**Task item**
Would you please transcribe the records below from the line with "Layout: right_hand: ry" through their final line, exactly and with no other lines?

**Information shown**
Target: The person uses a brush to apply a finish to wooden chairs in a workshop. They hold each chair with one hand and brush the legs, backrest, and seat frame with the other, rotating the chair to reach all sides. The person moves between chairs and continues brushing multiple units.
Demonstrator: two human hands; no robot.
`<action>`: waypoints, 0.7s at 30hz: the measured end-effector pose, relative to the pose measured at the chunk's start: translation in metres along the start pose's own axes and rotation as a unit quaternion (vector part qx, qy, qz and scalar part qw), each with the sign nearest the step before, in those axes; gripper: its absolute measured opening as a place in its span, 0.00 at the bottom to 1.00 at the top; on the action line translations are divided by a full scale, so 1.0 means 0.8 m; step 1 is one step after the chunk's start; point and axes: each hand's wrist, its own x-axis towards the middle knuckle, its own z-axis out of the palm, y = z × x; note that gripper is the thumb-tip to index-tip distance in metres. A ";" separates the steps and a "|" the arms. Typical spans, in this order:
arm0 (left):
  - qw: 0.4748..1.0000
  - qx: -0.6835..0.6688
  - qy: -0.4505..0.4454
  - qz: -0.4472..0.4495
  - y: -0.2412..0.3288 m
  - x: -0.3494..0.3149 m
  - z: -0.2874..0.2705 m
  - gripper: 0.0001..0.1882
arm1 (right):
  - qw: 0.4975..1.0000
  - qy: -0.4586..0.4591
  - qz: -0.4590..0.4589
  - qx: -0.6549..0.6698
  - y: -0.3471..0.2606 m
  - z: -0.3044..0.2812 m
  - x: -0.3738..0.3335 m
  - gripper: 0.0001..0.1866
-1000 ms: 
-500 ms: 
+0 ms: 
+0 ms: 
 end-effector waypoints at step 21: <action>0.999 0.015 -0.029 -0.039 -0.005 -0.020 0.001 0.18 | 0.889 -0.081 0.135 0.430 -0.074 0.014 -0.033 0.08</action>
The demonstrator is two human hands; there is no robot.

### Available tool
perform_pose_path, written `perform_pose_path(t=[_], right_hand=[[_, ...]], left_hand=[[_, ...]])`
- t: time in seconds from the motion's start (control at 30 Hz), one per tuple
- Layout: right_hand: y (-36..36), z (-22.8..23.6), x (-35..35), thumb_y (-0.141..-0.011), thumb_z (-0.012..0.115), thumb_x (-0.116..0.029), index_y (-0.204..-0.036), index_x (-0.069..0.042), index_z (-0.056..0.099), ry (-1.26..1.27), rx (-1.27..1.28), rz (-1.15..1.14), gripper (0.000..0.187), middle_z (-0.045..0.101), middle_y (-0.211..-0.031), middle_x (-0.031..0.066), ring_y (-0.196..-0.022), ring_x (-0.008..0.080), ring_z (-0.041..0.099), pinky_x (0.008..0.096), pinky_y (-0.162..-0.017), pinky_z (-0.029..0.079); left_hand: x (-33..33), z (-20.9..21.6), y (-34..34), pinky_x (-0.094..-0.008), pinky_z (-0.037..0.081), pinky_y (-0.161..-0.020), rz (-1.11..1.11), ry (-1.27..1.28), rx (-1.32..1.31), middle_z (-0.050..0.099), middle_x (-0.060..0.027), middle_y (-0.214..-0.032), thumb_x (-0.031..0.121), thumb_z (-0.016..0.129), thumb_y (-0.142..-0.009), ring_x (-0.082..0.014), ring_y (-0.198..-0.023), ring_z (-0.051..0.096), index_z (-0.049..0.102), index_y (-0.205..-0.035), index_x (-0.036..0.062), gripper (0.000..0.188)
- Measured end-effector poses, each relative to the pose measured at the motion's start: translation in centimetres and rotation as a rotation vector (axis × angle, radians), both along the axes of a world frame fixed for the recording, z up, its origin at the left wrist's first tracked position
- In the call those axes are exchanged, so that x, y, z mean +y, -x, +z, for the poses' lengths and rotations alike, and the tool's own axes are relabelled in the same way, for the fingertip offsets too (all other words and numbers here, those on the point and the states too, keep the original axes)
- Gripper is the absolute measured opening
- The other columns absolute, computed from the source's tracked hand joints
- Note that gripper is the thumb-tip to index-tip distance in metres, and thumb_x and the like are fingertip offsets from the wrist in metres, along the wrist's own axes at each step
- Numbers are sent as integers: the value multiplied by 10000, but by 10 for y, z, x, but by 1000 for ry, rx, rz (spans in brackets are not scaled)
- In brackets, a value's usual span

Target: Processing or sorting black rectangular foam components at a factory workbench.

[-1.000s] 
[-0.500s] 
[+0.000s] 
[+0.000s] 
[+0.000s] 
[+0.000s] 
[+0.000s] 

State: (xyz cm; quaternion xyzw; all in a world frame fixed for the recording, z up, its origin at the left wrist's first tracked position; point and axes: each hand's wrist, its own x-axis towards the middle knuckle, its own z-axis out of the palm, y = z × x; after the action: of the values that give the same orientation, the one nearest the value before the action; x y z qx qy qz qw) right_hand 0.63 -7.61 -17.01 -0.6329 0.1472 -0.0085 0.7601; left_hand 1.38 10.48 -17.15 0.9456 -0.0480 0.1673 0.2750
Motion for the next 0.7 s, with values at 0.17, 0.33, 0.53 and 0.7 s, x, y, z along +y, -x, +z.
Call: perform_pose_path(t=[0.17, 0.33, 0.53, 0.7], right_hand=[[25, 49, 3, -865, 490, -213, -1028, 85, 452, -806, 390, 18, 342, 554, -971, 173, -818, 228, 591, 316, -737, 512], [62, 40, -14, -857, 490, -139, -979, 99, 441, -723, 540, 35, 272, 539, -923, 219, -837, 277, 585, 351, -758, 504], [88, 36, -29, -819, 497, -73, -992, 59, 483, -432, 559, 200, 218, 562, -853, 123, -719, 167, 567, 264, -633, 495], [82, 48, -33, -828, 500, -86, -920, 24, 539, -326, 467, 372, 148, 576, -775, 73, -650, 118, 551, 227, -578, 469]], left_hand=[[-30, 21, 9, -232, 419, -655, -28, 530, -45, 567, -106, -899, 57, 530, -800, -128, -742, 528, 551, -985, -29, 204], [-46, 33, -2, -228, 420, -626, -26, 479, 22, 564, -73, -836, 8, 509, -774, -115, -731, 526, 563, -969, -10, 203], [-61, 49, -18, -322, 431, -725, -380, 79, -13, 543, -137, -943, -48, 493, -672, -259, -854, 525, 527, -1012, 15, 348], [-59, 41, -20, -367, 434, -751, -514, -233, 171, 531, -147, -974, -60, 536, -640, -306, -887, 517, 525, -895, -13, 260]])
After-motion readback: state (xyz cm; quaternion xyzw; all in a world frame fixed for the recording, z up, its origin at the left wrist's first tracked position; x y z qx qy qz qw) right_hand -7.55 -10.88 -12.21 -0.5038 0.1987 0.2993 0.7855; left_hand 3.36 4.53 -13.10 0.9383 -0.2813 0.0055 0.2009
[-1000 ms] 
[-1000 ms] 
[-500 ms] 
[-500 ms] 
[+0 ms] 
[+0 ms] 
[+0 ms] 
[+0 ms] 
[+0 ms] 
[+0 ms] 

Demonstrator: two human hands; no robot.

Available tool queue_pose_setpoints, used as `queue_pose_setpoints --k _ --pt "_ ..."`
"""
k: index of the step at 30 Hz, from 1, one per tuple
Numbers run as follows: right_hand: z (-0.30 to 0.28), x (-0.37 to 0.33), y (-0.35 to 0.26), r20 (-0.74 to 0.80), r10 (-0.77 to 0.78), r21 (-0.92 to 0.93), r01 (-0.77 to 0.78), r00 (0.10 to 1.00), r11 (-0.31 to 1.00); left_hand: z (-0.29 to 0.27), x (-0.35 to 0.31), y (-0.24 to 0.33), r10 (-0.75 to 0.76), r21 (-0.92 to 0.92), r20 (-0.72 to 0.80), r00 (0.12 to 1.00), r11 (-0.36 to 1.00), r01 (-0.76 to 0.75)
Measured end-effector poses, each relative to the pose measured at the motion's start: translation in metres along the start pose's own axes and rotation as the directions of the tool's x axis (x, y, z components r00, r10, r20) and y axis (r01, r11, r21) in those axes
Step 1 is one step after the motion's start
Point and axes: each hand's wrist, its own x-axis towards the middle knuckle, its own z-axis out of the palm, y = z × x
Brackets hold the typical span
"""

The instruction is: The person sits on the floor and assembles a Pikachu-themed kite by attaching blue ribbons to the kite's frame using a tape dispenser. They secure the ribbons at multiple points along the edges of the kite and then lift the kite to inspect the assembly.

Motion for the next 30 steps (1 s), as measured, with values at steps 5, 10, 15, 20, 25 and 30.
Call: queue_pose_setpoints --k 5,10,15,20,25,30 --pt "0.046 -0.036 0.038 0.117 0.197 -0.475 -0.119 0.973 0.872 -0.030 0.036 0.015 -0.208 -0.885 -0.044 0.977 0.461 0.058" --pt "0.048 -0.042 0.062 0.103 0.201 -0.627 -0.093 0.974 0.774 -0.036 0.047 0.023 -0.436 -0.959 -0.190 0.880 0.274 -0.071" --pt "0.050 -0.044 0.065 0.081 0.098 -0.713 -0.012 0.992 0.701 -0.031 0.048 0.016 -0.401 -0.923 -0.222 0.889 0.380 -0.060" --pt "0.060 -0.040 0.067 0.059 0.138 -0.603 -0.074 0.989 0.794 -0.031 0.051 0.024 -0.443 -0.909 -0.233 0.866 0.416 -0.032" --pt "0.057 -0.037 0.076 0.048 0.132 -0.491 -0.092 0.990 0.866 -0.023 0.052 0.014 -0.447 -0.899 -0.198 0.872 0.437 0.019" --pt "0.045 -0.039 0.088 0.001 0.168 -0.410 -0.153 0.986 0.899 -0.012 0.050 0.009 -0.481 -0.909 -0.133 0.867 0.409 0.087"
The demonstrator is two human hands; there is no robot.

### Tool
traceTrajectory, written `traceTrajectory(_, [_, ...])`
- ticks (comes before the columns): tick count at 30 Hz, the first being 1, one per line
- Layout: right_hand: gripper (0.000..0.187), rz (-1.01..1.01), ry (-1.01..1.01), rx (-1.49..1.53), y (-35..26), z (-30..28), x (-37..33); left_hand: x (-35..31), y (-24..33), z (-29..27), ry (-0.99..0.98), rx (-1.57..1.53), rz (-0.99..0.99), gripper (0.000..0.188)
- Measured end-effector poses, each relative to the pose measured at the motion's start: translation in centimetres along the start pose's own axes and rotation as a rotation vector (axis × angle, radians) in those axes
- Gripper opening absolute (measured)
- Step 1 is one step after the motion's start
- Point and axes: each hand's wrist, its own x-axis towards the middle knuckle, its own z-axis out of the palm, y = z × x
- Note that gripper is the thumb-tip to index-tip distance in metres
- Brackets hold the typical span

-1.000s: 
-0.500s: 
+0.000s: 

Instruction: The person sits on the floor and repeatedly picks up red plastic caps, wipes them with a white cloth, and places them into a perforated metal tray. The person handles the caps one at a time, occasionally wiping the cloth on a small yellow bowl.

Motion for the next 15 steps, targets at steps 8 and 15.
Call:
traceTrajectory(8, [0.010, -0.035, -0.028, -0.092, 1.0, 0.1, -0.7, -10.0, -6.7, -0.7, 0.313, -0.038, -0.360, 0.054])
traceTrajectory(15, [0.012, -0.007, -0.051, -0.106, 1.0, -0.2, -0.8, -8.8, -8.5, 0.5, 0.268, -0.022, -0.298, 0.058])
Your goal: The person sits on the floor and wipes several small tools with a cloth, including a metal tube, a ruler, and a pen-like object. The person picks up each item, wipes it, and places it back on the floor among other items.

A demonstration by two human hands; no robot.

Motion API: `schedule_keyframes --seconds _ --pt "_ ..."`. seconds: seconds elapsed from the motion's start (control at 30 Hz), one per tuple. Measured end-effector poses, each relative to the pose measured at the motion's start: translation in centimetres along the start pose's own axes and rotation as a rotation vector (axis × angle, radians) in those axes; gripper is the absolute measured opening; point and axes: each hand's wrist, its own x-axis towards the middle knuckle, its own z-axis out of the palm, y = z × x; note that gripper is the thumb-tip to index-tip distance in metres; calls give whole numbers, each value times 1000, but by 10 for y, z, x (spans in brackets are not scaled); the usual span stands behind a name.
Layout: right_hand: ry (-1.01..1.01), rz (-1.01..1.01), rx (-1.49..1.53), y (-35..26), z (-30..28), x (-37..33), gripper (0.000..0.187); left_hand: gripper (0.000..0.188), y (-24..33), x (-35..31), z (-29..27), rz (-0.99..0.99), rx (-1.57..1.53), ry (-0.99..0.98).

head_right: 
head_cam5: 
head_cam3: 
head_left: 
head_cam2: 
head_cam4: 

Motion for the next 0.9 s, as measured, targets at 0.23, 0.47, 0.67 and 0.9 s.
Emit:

**Task response**
Layout: right_hand: ry (-1.01..1.01), rz (-1.01..1.01), rx (-1.49..1.53), y (-35..26), z (-30..28), x (-37..33), gripper (0.000..0.187); left_hand: gripper (0.000..0.188), y (-24..33), x (-35..31), z (-29..27), rz (-0.99..0.99), rx (-1.57..1.53), ry (-0.99..0.98).

head_right: 
head_cam5: 
head_cam3: 
head_left: 
head_cam2: 
head_cam4: 

Motion for the next 0.9 s, as measured, targets at 0.23, 0.47, 0.67 and 0.9 s.
Emit:

There is no more to the answer.